Yer brother Daryll looks like my other brother Daryll, who looks like Joe Dirt...That was hilarious!
Just-Fish-It


----------



## codycrowder (Jun 28, 2009)

if your using squid.. or anythign.. u should atleast catch something good in 25 years.. don't u think? maybe fishing just sin't for u.. lol


----------



## steveo (Jan 9, 2009)

*hhi fishin*

haha that mullet thing was great
have cauhgt several blues at hh insept
even if u are a terrible cast netter like me 
u canstill catch live bait
Have caught lemons blacktips hammers(ok scallops)
whiting Rare (only once)trout and red
lot of cats and topsails
and skates and rays
if u catch a whithing use head with 4/0 circle hook 
and hold on to rod
steve


----------



## JustFishIt (Jun 8, 2009)

just got back from hhI fishing slow from the beach lots of sea mullet and blues chasing bunker,went on a four hr.charter looking for kings and and thing to eat,ended up catching lots of sharks hammer hears lemon and black tips atleast we had some pullage but nothing to eat.


----------



## backrowboypa (Jul 21, 2006)

I am heading to what I guess would be Forrest Beach area (Condo Palmetto Dunes) for a week beginning tomorrow....I saw Blues were mentioned.
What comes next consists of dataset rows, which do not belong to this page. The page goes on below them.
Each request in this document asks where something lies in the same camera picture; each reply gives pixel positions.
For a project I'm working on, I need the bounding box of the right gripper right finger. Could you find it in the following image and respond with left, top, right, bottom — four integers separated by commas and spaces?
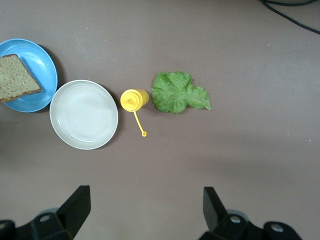
199, 186, 305, 240

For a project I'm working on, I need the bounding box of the brown bread slice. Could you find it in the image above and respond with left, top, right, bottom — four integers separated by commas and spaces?
0, 53, 43, 103

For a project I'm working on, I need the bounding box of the black looped cable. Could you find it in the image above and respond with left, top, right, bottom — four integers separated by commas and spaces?
258, 0, 320, 36

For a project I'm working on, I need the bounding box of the yellow mustard squeeze bottle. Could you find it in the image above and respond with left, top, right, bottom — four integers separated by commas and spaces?
120, 88, 150, 138

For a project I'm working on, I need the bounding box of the beige round plate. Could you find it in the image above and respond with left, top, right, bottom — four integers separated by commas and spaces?
49, 79, 119, 151

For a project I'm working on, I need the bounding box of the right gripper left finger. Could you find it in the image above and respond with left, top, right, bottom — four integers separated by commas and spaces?
0, 184, 91, 240

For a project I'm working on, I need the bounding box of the green lettuce leaf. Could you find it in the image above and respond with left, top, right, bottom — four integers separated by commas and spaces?
151, 71, 212, 115

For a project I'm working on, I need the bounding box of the blue round plate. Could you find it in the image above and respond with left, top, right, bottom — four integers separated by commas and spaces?
0, 38, 59, 113

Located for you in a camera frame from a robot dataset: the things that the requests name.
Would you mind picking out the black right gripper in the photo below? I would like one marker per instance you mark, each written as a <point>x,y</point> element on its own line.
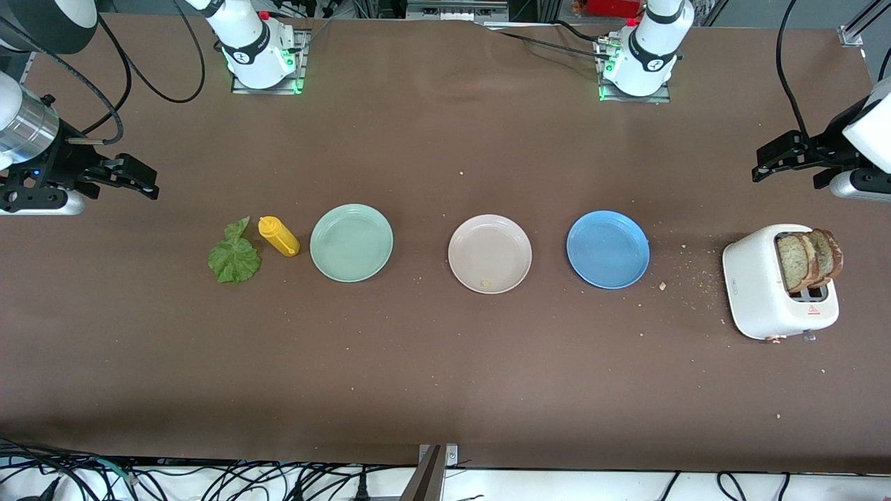
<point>64,161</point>

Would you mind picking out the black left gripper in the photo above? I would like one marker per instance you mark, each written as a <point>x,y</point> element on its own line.
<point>825,148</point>

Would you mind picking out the brown bread slice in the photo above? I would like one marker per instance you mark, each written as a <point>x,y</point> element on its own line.
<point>790,261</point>
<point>832,254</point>

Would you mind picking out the green lettuce leaf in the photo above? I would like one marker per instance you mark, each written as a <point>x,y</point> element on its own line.
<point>235,261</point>

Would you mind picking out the yellow mustard squeeze bottle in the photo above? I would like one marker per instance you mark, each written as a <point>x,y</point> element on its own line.
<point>280,238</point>

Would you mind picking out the blue plate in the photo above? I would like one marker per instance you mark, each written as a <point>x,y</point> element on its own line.
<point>608,250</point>

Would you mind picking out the pale green plate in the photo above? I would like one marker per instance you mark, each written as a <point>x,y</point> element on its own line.
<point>351,243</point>

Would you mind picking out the beige plate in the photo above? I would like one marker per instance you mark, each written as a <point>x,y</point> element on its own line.
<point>490,254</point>

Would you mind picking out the aluminium corner profile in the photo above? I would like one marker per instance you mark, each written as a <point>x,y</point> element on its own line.
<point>850,35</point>

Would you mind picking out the white toaster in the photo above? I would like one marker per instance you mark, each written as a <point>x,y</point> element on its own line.
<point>748,292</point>

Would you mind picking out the red box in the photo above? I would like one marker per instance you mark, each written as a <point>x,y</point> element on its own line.
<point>612,7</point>

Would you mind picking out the grey metal box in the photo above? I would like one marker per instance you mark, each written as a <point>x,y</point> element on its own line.
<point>456,10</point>

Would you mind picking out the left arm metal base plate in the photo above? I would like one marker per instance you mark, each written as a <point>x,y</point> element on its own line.
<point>663,99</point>

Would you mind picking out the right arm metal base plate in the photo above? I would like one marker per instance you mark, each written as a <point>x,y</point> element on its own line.
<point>302,69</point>

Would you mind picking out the aluminium profile with bracket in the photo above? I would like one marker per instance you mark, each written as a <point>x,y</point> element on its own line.
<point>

Would it be worth my time to throw my Gotcha plugs from the beach?? Anything else you'd try while there? Thx


----------



## kooler (Nov 2, 2006)

ledweightII said:


> yeah, it should look simular to this..


ditto led


----------



## kooler (Nov 2, 2006)

go to Hudsons Seafood and get some local shrimp. fish on the bottom with the local shrimp and you will be surprised what you will catch. Hudsons bumper stickers say. "Say no to drugs, don't eat import shrimp". 
hope you catch a bunch. post a report. :fishing:


----------



## backrowboypa (Jul 21, 2006)

*Hhi*

Went out Wed and this a.m. hour before low tide until an hour after low tide. Y'day was a lot better. Caught a bunch of whiting y'day. For a 30 min period it was put the shrimp on, cast, and within 15 seconds be picked clean or set the hook on a good bite. I got tired of marching back to the beach every 30 seconds, so just took shrimp out with me. Found out later that that isn't smart as I become the origin of the yummy smell for the sharks to track...don't know if that was really a bad idea but that is what the local I talked to told me and that all of the shark bites they have are usually guys with their bait in their pocket......anyway.....most of the time it was wait a couple of min at most b/t bites. Also caught one small shark. Ran out of shrimp so threw the Gotcha plug a few times. 2nd cast I caught a Ladyfish?? Or at least I am pretty sure that's what it was....Today was much slower. Could be the shrimp were not fresh....A few bites. One Sandshark.....Going to hit the lagoon around Palmetto Dunes with the kids. One couple there said they were using shrimp on small hooks and catching small fish at the fishing area just as you come into the Dunes. Others apparently were using what they caught and were catching Flounder and some other bigger fish that the couple couldn't identify....I am going to give that a go tomorrow a.m...


----------